En la historiografía tradicional venezolana el tema de la ruptura o separación entre Venezuela y la Nueva Granada que consagraba la liquidación definitiva del proyecto integrador gran colombiano ha sido tratado simplemente como una gran conspiración de civiles y militares ambiciosos de poder y estrechos de miras, que traicionando el ideario y la obra de Bolívar, en uno y otro lado de la frontera, no descansaron hasta materializar su propósito de que todo aquel prometedor ensayo se viniera abajo dando nacimiento a tres repúblicas diferenciadas: Colombia, Venezuela y Ecuador.
Mas allá de los verdaderos propósitos que pudieron animar los movimientos separatistas encabezados por José Antonio Páez y Francisco de Paula Santander, la realidad empírica nos demuestra que en Caracas y Bogotá, desde tiempo antes de consumarse la ruptura definitiva, se había promovido en las élites políticas, militares e intelectuales un rico y agrio debate en torno a las razones jurídicas y fácticas, que cuestionaban el origen y sobre todo la viabilidad y permanencia de la unidad gran colombiana, y donde en la prensa, en los ayuntamientos y en los foros de intercambio de opiniones que se fueron construyendo en la dinámica de la discusión salieron a relucir sólidos y bien fundados argumentos.
En Venezuela, por ejemplo, se consideraba que sus habitantes jamás habían sido consultados válida y legítimamente sobre la realización de un proyecto de integración que afectaba su territorio y su organización jurídica, política e institucional. La unidad entre Colombia y Venezuela había sido en primer lugar impuesta por las circunstancias propias de la Guerra de Independencia, pues Bolívar al llegar a Caracas, luego de la llamada Campaña Admirable de 1813 y recibir el titulo de Libertador, hacía uso de un mandato conferido por el Congreso de Colombia, que en su momento y bajo la precariedad y las angustias de un poder realista amenazante nadie cuestionó y por el contrario los venezolanos aceptaron conscientes de lo necesario para el logro del ideal de libertad.
Los congresos de Angostura y Cúcuta, realizados en los años de 1819 y 1821, que habían formalizado la unidad gran colombiana y dado forma jurídico-política al nuevo Estado, no habían convocado la representación del pueblo venezolano, ni consultado sus decisiones, lo cual era justificable por el estado de actividad bélica en que se realizaron, pero que a juicio de sus cuestionadores, no tenían ni la representatividad ni la legitimidad, para haber comprometido la existencia misma de Venezuela y su fusión bajo la nueva forma y denominación de Estado que le habían conferido sobre todo al aprobarse en Angostura en 1819 la llamada “ley fundamental de unidad de los pueblos de Colombia.”

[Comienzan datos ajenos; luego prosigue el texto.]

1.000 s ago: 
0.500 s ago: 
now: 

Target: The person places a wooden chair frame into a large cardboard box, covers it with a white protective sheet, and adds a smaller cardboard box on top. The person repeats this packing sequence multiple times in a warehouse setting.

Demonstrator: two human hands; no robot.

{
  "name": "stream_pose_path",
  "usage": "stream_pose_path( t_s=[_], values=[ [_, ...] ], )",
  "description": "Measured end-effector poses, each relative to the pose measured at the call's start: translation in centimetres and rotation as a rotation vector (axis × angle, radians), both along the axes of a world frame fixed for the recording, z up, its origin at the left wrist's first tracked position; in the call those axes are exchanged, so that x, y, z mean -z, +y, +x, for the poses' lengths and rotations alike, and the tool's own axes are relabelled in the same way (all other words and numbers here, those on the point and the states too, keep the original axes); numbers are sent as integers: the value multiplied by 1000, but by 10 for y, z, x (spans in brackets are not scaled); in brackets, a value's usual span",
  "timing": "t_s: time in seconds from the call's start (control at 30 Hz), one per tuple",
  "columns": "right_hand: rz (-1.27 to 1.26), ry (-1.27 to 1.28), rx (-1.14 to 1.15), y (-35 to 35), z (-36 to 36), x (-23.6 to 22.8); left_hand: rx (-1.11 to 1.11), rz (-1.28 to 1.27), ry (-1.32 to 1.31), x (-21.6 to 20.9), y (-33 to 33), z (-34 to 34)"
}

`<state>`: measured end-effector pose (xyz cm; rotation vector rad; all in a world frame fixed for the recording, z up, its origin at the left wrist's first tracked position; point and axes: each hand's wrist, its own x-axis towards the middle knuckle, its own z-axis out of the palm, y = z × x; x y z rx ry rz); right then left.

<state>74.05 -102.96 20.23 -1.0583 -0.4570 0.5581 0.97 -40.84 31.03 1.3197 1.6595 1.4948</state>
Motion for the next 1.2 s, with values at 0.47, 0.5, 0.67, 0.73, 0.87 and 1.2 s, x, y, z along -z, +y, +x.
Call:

Para las élites venezolanas, el Libertador había hecho uso de los poderes dictatoriales determinados por el Estado de Excepción impuestos por nuestra larga y cruenta gesta libertaria, usándolos para algo que no se había discutido ni consultado con el conjunto de la población venezolana y que afectaba su territorio, su régimen político, su forma de Estado, y su existencia misma, por lo que carecía de todo reconocimiento colectivo y de toda legitimidad.
Todas estas razones jurídicas, políticas y fácticas animaron un debate donde por supuesto se hizo evidente la contraposición de intereses entre Nueva Granada y Venezuela, y donde Bolívar, que ya presentaba serias dificultades para el ejercicio efectivo de su autoridad y reconocimiento de su mando, era visto desde Venezuela como un hombre que privilegiaba a Bogotá por encima de Caracas, y cuyas ideas centralistas fundamentadas en la existencia de un Ejecutivo fuerte y poderes determinantes para el ejercicio de la Presidencia, chocaban con el creciente federalismo que desde la Constitución de 1811 venía tomando cuerpo en Venezuela.
Contra lo que se nos ha vendido como verdad, en la versión oficial y tradicional de nuestra historia republicana, el movimiento separatista que culmina con la ruptura de la Gran Colombia en 1830, fue algo más que una torva conjura de civiles y militares ambiciosos, con deseo de dominio en sus estrechos territorios y en torno al cual se produce un largo debate que en Venezuela se inicia en 1826, donde salen a relucir razones y argumentos que en la prensa, en los concejos municipales y en el foro público dominan el tema político, demostrando que la inmensa mayoría de los venezolanos de entonces estaban convencidos para bien o para mal -como se vea desde la perspectiva actual- de la inconveniencia e inviabilidad de aquella utopía bolivariana, que hoy casi dos siglos después aún se muestra reacia a su concreción.